- Leader: Yücel Savaş
- Founder: Osman Pamukoğlu
- Founded: 4 September 2008
- Dissolved: 21 April 2019
- Headquarters: Mareşal Fevzi Çakmak Cad. No:37 Beşevler, Ankara
- Ideology: Turkish nationalism Patriotism Kemalism Pan-Turkism Halkçılık Social justice
- Colours: Red, white, black

= Rights and Equality Party =

The Rights and Equality Party (Hak ve Eşitlik Partisi, HEPAR) was a political party in Turkey, founded on 4 September 2008 by Osman Pamukoğlu, a former army general known for his military successes against the Kurdistan Workers' Party in the 1990s during the Kurdish–Turkish conflict.

The party's main manifest was the setting sovereignty, own based economical development and peace for Turkish citizens. The party had 8,273 members as of 2014.

The party claimed their ideology as being neither on the right nor left, above all with populist, nationalist aiming social justice for Turkish citizens.

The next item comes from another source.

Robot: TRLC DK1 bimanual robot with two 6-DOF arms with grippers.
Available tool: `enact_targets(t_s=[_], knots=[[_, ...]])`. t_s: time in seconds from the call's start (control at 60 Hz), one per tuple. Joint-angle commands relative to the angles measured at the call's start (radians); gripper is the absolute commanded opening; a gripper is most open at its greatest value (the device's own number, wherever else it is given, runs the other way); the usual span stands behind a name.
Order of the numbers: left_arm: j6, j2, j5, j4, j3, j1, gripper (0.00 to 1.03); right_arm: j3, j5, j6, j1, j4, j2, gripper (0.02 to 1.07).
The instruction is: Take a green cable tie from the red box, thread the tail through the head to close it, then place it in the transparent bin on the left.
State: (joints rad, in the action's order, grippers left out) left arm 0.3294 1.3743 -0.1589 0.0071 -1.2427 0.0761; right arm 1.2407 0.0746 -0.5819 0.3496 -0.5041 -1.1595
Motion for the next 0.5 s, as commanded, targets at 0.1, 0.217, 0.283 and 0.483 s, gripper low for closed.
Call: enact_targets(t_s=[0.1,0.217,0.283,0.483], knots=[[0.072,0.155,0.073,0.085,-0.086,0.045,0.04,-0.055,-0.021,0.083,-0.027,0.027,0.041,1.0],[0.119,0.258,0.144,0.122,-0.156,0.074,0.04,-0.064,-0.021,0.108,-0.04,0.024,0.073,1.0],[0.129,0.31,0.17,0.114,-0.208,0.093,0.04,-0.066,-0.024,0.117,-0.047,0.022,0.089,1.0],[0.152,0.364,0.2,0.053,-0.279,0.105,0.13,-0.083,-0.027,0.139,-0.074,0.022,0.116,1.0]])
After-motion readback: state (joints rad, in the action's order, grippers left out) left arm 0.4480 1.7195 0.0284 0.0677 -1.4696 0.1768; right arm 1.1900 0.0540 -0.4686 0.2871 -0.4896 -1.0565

The party chairman Osman Pamukoğlu often mentioned Mustafa Kemal Atatürk's quote as "Our target is being a merged society with no classes and privileges."

The party gained 121,814 votes during the 2011 elections, comprising 0.28% of the votes.

The party announced its end of activities during an extraordinary convention on 21 April 2019.